= Your task =
Set down, without alteration, the lines from the one that contains "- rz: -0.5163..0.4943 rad" through the final line of the material below.
═══ Supplied material ═══
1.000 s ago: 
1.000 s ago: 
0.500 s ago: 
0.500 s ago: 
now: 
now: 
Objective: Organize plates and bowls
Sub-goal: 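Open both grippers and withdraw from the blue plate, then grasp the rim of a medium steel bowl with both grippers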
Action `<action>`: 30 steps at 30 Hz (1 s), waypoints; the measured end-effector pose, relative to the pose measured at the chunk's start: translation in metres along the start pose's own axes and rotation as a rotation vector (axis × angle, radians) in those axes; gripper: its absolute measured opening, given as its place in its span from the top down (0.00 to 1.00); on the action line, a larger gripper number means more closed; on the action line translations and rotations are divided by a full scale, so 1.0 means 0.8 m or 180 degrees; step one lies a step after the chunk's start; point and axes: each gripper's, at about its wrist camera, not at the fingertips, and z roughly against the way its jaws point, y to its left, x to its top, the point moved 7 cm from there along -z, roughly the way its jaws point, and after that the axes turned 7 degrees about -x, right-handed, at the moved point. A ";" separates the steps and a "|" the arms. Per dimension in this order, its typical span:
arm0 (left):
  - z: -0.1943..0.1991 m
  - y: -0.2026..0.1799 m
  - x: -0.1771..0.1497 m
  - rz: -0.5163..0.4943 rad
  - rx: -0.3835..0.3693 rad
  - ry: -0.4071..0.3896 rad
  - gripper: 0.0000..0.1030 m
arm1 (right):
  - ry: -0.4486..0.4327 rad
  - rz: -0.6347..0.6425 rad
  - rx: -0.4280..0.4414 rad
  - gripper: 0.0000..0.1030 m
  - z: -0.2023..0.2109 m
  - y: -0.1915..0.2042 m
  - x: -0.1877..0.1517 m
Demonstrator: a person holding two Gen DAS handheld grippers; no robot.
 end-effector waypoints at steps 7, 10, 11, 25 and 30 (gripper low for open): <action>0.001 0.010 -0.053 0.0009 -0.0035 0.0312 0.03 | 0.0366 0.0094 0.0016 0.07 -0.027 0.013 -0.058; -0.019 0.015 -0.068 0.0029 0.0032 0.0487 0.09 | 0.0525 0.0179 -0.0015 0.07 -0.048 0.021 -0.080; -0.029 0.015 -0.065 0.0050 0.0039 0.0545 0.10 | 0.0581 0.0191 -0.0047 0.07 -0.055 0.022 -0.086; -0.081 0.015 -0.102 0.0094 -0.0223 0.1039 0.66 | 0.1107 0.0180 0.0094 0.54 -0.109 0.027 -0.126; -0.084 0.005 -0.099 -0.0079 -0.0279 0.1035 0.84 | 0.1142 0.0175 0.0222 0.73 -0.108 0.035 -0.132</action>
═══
= Solution to this exercise =
  - rz: -0.5163..0.4943 rad
  - rx: -0.3835..0.3693 rad
  - ry: -0.4071..0.3896 rad
  - gripper: 0.0000..0.1030 m
arm1 (right):
  - ry: -0.4486..0.4327 rad
  - rz: -0.6347..0.6425 rad
  - rx: -0.4280..0.4414 rad
  - gripper: 0.0000..0.1030 m
  - z: -0.2023..0.2109 m
  - y: -0.1915..0.2042 m
  - x: -0.1877..0.1517 m
Demonstrator: a person holding two Gen DAS handheld grippers; no robot.
 end-effector waypoints at steps 7, 10, 11, 25 and 30 (gripper low for open): <action>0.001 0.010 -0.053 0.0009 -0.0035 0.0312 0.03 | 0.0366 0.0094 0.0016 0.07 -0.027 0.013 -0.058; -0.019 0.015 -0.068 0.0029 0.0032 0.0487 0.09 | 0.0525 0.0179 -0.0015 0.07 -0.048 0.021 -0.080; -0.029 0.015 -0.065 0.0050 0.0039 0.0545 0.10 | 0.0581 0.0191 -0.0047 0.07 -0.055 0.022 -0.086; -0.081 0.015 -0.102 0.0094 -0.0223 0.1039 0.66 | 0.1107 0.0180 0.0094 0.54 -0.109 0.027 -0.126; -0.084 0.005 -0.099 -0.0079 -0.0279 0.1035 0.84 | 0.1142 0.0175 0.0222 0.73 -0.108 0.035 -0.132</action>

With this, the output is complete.